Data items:
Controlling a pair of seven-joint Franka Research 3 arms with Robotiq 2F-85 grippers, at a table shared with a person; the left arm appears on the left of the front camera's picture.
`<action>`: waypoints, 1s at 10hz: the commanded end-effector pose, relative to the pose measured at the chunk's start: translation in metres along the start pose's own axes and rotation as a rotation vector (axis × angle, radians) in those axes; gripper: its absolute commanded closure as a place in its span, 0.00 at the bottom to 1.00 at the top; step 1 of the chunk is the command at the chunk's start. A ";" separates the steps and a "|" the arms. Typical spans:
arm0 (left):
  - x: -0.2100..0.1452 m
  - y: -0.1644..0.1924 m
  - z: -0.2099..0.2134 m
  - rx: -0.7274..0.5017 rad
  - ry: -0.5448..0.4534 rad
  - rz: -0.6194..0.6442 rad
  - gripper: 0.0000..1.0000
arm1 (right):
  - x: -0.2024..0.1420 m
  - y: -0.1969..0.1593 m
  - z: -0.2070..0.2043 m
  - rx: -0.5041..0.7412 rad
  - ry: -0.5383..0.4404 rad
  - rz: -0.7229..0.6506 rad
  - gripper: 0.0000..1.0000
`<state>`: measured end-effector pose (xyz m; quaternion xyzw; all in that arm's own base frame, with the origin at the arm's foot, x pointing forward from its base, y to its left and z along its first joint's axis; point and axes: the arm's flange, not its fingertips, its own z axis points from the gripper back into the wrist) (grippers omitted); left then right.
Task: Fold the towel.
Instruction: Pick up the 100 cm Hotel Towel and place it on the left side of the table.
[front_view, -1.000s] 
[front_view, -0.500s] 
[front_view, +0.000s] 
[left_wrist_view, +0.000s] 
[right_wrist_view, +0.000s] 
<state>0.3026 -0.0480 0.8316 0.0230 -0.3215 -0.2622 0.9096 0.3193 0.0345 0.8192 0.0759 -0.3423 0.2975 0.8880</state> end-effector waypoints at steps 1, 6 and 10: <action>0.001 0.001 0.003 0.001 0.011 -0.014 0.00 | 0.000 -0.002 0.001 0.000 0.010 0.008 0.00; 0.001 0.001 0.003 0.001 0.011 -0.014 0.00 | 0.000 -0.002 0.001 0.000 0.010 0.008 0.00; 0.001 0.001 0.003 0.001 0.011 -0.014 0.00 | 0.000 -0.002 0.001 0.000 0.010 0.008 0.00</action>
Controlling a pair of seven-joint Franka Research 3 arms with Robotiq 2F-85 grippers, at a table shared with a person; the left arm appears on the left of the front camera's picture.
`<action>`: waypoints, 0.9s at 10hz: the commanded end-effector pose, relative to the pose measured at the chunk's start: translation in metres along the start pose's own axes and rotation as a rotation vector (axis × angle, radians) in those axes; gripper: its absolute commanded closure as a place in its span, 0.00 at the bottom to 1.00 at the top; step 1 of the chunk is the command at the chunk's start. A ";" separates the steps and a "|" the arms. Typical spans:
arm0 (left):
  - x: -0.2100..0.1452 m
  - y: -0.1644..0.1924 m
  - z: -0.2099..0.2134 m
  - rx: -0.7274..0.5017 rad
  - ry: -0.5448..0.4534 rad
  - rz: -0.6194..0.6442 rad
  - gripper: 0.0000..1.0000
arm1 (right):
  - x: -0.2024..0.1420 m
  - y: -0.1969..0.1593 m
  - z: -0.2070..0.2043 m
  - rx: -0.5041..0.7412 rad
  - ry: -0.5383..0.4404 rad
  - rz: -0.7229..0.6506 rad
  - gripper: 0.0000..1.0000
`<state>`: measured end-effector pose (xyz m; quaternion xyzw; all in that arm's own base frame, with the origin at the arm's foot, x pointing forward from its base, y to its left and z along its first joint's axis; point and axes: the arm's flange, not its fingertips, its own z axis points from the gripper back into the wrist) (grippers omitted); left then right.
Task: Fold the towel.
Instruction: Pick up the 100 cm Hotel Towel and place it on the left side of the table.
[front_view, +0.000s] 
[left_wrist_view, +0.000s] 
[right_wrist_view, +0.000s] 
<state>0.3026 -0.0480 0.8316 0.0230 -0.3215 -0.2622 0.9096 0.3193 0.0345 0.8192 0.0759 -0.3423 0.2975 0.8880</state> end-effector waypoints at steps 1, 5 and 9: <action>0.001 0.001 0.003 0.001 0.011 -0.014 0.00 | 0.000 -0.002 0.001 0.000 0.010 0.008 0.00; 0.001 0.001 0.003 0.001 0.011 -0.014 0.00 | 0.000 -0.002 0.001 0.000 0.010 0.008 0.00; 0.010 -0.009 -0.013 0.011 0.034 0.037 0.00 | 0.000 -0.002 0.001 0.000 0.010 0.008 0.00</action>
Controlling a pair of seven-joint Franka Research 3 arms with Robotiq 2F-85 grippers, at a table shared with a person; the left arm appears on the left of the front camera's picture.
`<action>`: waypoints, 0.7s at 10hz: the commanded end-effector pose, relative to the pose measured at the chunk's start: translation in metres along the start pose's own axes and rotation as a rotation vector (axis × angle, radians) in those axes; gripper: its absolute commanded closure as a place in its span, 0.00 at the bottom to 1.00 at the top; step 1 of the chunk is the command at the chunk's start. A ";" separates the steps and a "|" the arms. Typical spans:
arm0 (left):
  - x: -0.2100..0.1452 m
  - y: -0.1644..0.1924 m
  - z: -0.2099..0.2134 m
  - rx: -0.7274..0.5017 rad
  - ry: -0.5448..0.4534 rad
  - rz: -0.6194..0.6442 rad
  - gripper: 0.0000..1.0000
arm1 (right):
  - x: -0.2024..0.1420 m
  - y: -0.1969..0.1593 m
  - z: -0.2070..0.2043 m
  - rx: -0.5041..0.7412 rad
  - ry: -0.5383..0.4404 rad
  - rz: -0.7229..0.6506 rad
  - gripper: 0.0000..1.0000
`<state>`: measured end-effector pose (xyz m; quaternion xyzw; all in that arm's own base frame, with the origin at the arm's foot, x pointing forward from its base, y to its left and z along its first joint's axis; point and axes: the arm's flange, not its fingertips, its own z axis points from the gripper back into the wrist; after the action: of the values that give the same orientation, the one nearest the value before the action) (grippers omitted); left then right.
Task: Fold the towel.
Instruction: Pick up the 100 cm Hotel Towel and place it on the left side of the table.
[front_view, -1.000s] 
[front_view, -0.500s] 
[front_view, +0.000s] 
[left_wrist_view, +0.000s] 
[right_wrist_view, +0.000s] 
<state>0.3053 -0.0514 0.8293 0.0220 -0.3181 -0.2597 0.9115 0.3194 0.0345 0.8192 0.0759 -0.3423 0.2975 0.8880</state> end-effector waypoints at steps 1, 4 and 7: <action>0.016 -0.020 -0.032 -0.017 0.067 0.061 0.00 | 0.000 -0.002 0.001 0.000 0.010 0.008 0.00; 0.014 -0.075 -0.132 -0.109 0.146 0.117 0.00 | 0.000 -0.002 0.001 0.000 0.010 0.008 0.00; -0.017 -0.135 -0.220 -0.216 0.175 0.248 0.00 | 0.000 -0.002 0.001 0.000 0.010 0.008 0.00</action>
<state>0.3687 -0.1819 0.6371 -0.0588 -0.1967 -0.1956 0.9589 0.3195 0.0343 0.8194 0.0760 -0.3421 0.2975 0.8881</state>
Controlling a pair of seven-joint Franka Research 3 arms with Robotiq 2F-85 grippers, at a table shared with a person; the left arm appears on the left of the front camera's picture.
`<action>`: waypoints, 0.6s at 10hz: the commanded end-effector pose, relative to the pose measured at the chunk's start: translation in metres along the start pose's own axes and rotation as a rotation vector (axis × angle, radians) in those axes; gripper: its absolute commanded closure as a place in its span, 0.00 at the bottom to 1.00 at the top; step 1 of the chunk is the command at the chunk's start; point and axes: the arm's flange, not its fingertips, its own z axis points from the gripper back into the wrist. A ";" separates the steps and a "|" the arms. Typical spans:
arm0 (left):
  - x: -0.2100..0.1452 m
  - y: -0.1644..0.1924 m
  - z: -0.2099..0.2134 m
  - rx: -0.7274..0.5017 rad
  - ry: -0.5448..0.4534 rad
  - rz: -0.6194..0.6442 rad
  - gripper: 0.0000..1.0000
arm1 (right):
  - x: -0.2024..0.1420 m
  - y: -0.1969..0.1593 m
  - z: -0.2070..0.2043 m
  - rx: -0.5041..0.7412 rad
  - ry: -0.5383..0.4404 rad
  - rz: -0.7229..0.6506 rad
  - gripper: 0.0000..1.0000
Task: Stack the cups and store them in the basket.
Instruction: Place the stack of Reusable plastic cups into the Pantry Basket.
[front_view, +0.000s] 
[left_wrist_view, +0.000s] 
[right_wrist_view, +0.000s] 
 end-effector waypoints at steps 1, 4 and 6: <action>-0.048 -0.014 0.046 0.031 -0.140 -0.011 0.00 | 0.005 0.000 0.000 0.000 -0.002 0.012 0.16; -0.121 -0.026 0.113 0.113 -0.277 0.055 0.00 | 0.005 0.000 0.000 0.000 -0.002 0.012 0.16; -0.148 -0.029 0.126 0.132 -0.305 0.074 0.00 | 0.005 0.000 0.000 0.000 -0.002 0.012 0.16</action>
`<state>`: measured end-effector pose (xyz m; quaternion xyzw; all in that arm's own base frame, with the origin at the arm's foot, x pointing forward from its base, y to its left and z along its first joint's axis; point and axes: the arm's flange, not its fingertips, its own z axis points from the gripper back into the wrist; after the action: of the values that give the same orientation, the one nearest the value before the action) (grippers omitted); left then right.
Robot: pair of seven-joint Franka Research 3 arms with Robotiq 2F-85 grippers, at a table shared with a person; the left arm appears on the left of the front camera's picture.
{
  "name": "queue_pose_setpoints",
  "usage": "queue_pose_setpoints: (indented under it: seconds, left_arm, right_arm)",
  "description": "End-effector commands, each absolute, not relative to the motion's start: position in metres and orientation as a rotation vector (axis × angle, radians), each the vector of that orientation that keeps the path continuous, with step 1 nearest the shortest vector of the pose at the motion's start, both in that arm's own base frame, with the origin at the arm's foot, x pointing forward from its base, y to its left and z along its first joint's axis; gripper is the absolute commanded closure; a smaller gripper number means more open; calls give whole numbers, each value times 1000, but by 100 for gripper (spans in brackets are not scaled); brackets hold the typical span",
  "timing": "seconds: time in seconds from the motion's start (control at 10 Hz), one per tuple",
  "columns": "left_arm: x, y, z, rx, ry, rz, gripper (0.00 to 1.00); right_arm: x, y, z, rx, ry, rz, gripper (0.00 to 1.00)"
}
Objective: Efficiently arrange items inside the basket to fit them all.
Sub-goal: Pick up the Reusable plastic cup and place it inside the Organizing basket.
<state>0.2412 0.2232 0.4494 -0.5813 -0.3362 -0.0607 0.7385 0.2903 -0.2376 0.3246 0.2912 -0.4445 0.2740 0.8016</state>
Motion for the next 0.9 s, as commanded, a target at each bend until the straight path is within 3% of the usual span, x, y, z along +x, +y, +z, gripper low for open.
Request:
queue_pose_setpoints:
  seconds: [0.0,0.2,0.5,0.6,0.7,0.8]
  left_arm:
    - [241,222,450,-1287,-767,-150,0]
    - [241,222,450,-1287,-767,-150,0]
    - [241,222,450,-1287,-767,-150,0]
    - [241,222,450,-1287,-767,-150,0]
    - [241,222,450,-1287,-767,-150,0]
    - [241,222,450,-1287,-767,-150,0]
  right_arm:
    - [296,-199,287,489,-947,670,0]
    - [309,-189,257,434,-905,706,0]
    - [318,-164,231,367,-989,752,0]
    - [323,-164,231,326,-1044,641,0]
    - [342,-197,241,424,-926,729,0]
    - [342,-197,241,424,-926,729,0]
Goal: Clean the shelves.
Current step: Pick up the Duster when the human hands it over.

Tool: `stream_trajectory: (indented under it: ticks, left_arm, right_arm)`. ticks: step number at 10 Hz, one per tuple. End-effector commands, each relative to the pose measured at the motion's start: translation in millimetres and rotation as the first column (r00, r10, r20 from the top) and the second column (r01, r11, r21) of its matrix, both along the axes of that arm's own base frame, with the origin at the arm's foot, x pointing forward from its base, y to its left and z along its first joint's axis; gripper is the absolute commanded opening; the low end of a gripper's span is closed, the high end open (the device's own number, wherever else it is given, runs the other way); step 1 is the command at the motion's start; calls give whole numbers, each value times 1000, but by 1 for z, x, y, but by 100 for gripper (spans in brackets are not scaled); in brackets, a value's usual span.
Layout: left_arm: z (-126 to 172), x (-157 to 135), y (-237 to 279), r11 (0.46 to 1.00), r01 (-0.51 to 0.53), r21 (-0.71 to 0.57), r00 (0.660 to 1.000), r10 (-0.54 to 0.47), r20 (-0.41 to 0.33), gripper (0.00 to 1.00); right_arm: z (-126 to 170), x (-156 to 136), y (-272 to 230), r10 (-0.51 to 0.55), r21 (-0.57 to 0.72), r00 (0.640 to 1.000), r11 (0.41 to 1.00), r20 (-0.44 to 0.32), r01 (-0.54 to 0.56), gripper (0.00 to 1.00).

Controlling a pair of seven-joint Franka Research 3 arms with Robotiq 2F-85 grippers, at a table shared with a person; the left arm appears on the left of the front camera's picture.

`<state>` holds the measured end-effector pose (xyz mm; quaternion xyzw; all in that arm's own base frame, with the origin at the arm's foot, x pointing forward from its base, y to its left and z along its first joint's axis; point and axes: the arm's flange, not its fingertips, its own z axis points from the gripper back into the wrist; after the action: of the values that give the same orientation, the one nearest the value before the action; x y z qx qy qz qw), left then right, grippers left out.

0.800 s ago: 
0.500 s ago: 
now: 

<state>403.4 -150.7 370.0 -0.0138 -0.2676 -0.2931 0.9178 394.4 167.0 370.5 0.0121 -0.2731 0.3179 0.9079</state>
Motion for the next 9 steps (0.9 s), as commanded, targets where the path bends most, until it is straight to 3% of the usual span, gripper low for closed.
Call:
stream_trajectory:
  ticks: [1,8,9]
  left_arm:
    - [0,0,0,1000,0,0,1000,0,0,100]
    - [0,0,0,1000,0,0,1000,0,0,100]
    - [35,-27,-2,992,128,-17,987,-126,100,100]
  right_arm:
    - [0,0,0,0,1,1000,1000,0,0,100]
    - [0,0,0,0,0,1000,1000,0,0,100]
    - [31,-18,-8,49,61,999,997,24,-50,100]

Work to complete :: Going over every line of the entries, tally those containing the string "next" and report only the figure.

Task solution :: 2